Na verdade, aquela inexperiente e imberbe rapaziada procurava uma maneira de superar a primeira crise surgida no recém-nascido alvinegro do bairro da Boa Vista – o acréscimo do vermelho viria mais tarde, quando a Liga  Sportiva Pernambucana organizava a primeira edição do Campeonato Pernambucano, disputado em 1915. Como o Flamengo, que levantaria o campeonato, único de sua trajetória, tinha as mesmas cores, foi realizado um sorteio para decidir qual dos dois clubes manteria o visual original. A disputa foi vencida pelo concorrente do Santinha. Foi quando a turma do “time dos meninos” resolveu incluir o encarnado, ou seja, o vermelho. (“É encarnado, branco e preto / É encarnado e branco / É encarnado, preto e branco / É encarnado e preto...” cantou Jsckson do Pandeiro no seu célebre rojão “Um a Um”.

 FRASE HISTÓRICA

Naquela agitada reunião, Alexandre Carvalho, sócio fundador número um do Santa Cruz, que nunca possuiu a carteirinha social,  considerou uma afronta a sugestão de ‘moer’ o time na engenhoca. Numa reação fulminante, deu um murro na mesa e pronunciou uma frase histórica:

– O Santa Cruz nasceu e vai viver eternamente!
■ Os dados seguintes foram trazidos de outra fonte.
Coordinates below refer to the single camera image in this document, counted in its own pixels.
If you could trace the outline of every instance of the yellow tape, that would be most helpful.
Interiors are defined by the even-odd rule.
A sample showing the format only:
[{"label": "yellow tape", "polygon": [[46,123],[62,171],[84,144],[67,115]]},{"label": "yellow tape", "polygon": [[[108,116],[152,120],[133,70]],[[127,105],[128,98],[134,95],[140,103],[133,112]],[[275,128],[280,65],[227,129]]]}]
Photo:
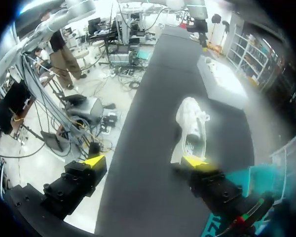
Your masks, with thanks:
[{"label": "yellow tape", "polygon": [[194,168],[200,164],[208,164],[207,162],[200,160],[200,158],[196,156],[183,156],[183,158],[186,159],[186,161],[190,163],[190,165],[192,165]]},{"label": "yellow tape", "polygon": [[90,165],[91,168],[93,168],[93,166],[95,166],[103,157],[104,157],[104,155],[94,157],[91,159],[87,159],[83,163],[86,163],[86,164]]}]

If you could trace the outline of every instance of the metal frame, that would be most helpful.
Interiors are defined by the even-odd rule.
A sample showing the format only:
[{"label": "metal frame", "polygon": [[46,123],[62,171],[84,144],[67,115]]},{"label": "metal frame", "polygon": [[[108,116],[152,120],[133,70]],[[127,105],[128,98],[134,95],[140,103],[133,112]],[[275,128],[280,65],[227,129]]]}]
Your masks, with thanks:
[{"label": "metal frame", "polygon": [[[244,48],[243,46],[241,46],[238,41],[235,41],[235,36],[239,37],[240,39],[244,40],[247,42],[247,46]],[[244,50],[243,54],[240,55],[239,53],[237,53],[235,50],[232,49],[232,45],[235,44],[237,45],[238,47],[242,48]],[[250,51],[249,51],[249,48],[250,47],[253,47],[254,49],[258,50],[259,53],[261,53],[265,58],[266,58],[266,61],[265,63],[262,63],[261,61],[259,61]],[[236,55],[237,57],[240,58],[240,62],[238,64],[236,64],[230,57],[229,57],[229,53],[230,52],[233,52],[234,55]],[[245,56],[249,54],[255,61],[257,61],[261,66],[262,66],[262,69],[260,72],[257,72],[257,70],[245,59]],[[263,73],[264,71],[264,68],[268,62],[268,57],[261,51],[259,50],[257,47],[255,47],[254,45],[250,44],[249,40],[242,37],[241,35],[238,35],[236,33],[236,27],[235,27],[235,31],[234,31],[234,35],[232,37],[232,42],[230,44],[230,47],[229,47],[229,50],[226,54],[226,58],[232,63],[232,65],[236,68],[236,72],[238,72],[240,69],[241,69],[241,66],[243,64],[243,62],[246,62],[246,64],[249,65],[249,67],[251,67],[251,69],[254,71],[254,73],[257,75],[257,81],[259,80],[261,74]]]}]

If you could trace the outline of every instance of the shelf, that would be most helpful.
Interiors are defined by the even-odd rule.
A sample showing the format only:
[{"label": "shelf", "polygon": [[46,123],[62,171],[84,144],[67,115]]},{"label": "shelf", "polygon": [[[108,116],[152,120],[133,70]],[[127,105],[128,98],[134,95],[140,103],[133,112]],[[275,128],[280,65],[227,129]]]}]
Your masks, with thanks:
[{"label": "shelf", "polygon": [[232,52],[234,52],[239,58],[241,58],[241,56],[235,51],[233,50],[232,48],[230,49]]},{"label": "shelf", "polygon": [[241,35],[235,34],[235,36],[238,36],[238,37],[240,37],[240,38],[244,39],[245,41],[248,41],[248,39],[244,38],[244,37],[243,37],[243,36],[241,36]]},{"label": "shelf", "polygon": [[227,59],[233,64],[235,68],[237,68],[237,65],[229,57],[227,57]]},{"label": "shelf", "polygon": [[233,42],[234,44],[236,44],[237,46],[239,46],[240,48],[242,49],[245,49],[243,46],[241,46],[240,44],[236,43],[236,42]]},{"label": "shelf", "polygon": [[265,53],[263,53],[261,50],[259,50],[257,47],[255,47],[254,45],[252,45],[252,44],[250,44],[250,43],[249,43],[249,46],[255,48],[257,51],[259,51],[259,53],[261,53],[264,57],[267,58],[267,55],[266,55]]},{"label": "shelf", "polygon": [[250,66],[250,68],[253,70],[253,72],[255,74],[259,75],[259,73],[256,71],[256,69],[246,59],[243,59],[243,61],[245,61]]},{"label": "shelf", "polygon": [[253,59],[254,60],[256,60],[262,67],[264,66],[257,58],[255,58],[255,56],[252,54],[252,53],[250,53],[249,51],[247,51],[247,53],[251,56],[251,57],[253,57]]}]

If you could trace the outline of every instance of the shoe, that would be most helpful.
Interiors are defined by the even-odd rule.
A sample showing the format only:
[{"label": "shoe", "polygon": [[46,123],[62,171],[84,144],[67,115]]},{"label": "shoe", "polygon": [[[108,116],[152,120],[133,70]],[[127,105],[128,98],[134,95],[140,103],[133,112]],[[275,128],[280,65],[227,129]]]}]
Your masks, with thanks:
[{"label": "shoe", "polygon": [[72,90],[74,88],[74,85],[70,84],[70,85],[67,85],[67,89],[68,90]]}]

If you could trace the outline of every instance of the monitor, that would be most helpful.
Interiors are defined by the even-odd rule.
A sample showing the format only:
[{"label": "monitor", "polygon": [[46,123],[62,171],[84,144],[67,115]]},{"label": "monitor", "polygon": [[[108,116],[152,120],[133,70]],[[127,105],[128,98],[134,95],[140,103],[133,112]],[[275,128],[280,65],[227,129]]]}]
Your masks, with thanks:
[{"label": "monitor", "polygon": [[71,27],[65,29],[67,32],[69,32],[69,34],[72,34],[73,33],[73,30],[71,29]]}]
Logo partiu em busca de uma solução, nem que para isso o Santa tivesse que sair à rua “esmolando para missa pedida”, como era costume naquele tempo.

Em companhia de outro sócio, Quintino Paes Barreto, foi procurar  um abastado empresário do ramo da construção civil, amigo de seu avô. 
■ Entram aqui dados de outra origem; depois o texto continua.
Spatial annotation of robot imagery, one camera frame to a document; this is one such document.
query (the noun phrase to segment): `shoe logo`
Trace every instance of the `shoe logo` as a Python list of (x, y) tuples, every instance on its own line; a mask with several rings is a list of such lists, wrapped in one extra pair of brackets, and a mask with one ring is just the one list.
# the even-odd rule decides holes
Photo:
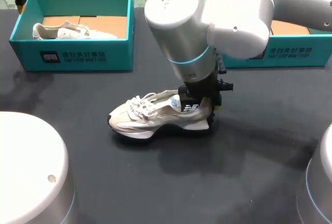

Time do Santa, um ano depois de fundado (Arquivo do Blog)

Vale salientar que quando o Santa nasceu, o menino Alexandre já não tinha pai. Este, o oficial do Exército Francisco Augusto Carvalho Morais havia falecido. Juntamente com a mãe, o adolescente morava com o avô, o desembargador José Maria da Rocha Carvalho. Ao explicar ao amigo do doutor José Maria a finalidade da visita, obteve um não, categórico, seguido de um conselho:

– Menino, esse jogo de bola é para estrangeiro. Para vocês existe cinema na Rua Nova. Diverte muito mais.

lexandre não conseguiu esconder seu desapontamento. O ricaço sentiu sua angústia e quando ele ia se despedir, fez um ligeiro ar de riso, puxou-o para um canto da sala e indagou:

– Cem mil réis dão pra vocês começarem?

Não precisa dizer que os dois improvisados emissários do Santa entreolharam-se estupefatos. O aperto coral desapareceria com apenas 29 mil réis, já que havia necessidade de 35 mil (como já foi dito, existiam 6 mil em caixa) para a aquisição de material esportivo. Como nunca tinham visto uma cédula de cem mil réis, arregalaram os olhos ao receber a nota novinha em folha. Era a primeira grande doação feita ao futuro Clube das Multidões. 

SEGREDO REVELADO

Uma condição apresentada pelo doador era que o fato ficasse em sigilo. E ficou. Só em 1967, quando o Santa festejava o 53º aniversário de fundação, seu nome foi revelado. Era Francisco Maciel, membro de uma ilustre família que tempos depois forneceria vários colaboradores ao Tricolor, entre eles José do Rego Maciel, prefeito do Recife (1953-54) e presidente do clube (1963-64). O ilustre tricolor dá nome ao estádio do Arruda, para cuja implantação teve significativa participação, a começar pela aquisição do terreno.


Voltando à reunião. Espanto geral acompanhado de uma esfuziante gritaria, quando os intrépidos Alexandre e Quintino comunicaram o sucesso de sua investida. O clube adquiriu o material de que necessitava e ainda ficou com uma boa reserva. Diante de fato tão inesperado, o garoto que queria transformar o Santa em caldo de cana ficou com a cara no chão, tendo que bater palmas para o agora tranquilo e exultante Alexandre Carvalho.